Islamic State militants have locked Palmyra’s museum and placed guards outside its doors, days after seizing the ancient city, Iraqi officials say.
Antiquities director Maamoun Abdulkarim said they had destroyed some modern plaster statues and also raised their flag on the ancient castle overlooking the Roman ruins.
Most of the museum’s antiquities had been transferred to Damascus, he said.
Dr David Roberts of King’s College, London has thoughts on the destruction of ancient sites and their treasures.
In Syria alone, the Great Mosque and the Citadel in Aleppo, the castle of every child’s imagination at Crac des Chevaliers, and the ancient city of Bosra have been damaged or destroyed.

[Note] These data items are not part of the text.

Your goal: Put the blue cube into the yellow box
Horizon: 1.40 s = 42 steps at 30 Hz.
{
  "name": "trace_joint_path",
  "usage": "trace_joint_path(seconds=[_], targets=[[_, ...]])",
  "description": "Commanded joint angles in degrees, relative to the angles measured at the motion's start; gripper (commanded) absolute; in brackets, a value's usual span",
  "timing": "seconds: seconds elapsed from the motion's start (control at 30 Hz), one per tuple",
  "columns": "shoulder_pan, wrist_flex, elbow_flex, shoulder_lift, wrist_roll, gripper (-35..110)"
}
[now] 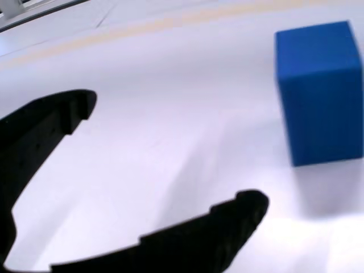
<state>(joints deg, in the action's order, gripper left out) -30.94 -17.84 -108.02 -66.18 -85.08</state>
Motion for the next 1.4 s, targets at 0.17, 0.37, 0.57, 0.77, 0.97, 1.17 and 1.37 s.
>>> trace_joint_path(seconds=[0.17, 0.37, 0.57, 0.77, 0.97, 1.17, 1.37], targets=[[-1.3, -3.3, 21.1, 7.6, -2.6, 52], [-1.2, -2.5, 33.8, 16.9, -3.9, 52], [-1.1, -1.3, 42.5, 23.7, -4.5, 52], [-0.7, 3.3, 53.0, 29.4, -4.4, 52], [-0.4, 4.9, 61.2, 34.5, -4.6, 51], [-0.2, 6.2, 68.0, 38.7, -4.8, 50], [-0.1, 6.1, 72.7, 42.2, -4.5, 48]])
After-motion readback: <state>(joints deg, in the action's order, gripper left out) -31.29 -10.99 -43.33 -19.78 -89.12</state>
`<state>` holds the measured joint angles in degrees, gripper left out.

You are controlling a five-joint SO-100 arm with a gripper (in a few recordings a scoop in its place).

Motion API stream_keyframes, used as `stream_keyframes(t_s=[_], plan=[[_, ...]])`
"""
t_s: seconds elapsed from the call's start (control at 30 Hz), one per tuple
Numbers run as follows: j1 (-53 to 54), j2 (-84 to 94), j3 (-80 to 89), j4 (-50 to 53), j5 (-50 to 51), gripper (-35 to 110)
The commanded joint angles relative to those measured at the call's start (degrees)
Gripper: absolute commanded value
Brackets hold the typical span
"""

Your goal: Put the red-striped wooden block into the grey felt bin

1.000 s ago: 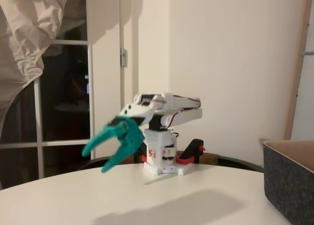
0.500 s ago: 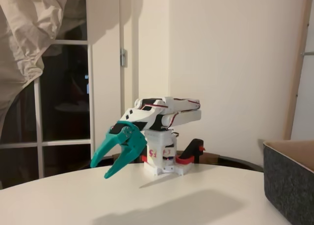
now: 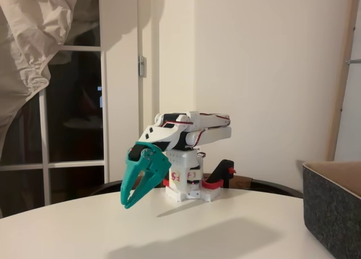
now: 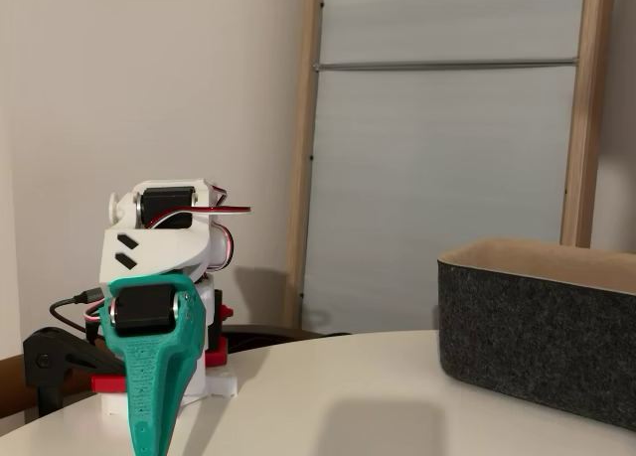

Arguably Syria’s most impressive and arresting site, the sprawling ruins at Palmyra (Tadmur to Syrians), is now under Islamic State control and many fear the worst.
Having visited Palmyra and these other sites while studying Arabic at Damascus University back in 2007, I am far from alone in feeling that something truly terrible is happening.
That these symbols from a bygone era might be destroyed by modern-day barbarian forces when they have survived for hundreds or even thousands of years seems somehow deeply offensive and wrong.
He also talks about the fact that stones are not people and it may seem grotesque to pay attention to stones when so many people are being killed or enslaved or otherwise damaged. He suggests reasons why the stones matter anyway.
Some reasons in addition to the ones he mentions – they’re our common heritage, they are a way of introducing us to each other. They’re a sign of human creativity and sense of beauty or wonder or adventure or many other things beyond survival or a full stomach. They could well outlast us.